Reproduce exactly, and only, the lines below from the one containing "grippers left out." through the one containing "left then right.".
----- INFORMATION SUPPLIED -----
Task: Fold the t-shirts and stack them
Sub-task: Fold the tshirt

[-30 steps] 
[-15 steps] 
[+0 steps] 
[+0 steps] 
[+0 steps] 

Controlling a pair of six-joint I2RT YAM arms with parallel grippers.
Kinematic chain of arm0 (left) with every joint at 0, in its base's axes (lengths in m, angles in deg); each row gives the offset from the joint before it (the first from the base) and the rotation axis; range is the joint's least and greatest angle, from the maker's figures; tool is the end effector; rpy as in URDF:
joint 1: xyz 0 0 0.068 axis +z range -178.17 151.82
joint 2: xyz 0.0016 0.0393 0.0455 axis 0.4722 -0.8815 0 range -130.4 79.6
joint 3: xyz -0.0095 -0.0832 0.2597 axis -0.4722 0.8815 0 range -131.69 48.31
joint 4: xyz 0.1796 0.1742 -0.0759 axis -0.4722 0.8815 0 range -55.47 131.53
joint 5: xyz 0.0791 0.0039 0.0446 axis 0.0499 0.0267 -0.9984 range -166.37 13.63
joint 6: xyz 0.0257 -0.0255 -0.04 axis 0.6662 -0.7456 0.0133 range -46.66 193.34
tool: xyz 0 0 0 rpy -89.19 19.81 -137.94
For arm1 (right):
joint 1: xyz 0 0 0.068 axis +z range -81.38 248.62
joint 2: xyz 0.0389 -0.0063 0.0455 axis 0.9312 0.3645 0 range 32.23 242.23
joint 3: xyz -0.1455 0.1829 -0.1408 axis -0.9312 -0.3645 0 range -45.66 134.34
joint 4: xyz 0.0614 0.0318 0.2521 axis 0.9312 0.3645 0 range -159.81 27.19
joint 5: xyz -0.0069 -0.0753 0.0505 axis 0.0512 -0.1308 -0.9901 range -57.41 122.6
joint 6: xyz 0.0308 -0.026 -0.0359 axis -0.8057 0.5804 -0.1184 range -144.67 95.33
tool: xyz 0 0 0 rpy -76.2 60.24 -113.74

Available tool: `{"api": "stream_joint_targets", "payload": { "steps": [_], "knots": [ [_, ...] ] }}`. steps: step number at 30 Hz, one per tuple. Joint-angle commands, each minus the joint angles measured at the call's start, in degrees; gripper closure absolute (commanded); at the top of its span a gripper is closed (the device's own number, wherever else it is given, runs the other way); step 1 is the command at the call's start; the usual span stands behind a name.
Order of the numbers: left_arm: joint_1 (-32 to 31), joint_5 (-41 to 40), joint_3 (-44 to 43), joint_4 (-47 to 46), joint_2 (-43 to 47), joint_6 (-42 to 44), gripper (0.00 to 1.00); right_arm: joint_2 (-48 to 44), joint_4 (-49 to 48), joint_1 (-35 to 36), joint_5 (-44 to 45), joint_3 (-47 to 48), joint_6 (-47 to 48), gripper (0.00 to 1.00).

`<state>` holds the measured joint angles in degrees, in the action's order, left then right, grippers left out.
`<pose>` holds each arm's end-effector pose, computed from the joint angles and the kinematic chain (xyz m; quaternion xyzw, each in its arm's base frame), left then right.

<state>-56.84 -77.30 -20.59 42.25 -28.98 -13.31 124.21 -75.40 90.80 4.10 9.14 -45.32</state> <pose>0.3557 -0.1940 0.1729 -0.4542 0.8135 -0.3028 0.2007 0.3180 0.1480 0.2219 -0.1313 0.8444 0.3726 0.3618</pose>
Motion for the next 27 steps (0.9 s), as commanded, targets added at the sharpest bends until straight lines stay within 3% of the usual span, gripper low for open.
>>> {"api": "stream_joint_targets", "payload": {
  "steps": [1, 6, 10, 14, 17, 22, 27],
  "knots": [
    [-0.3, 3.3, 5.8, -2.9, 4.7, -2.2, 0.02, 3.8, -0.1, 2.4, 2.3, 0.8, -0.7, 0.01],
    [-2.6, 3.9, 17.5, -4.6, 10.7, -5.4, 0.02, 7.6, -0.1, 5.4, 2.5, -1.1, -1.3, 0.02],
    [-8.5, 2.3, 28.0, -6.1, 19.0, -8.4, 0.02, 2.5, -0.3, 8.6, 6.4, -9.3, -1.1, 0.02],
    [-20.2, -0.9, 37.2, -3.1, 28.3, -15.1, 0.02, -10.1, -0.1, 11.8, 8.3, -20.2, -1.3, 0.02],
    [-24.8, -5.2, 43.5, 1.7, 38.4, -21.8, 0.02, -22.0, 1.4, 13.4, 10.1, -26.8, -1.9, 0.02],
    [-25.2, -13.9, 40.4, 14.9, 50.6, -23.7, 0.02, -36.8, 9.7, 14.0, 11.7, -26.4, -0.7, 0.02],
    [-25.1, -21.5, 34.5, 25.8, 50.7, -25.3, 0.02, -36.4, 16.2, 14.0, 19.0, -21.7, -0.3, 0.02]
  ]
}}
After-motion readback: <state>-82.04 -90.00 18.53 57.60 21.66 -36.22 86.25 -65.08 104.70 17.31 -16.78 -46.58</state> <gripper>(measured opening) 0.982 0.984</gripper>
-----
[RESPONSE FOR THIS EXERCISE]
`<state>` holds the measured joint angles in degrees, in the action's order, left then right, grippers left out.
`<pose>` holds each arm's end-effector pose, computed from the joint angles and the kinematic chain (xyz m; quaternion xyzw, each in its arm's base frame), left then right.

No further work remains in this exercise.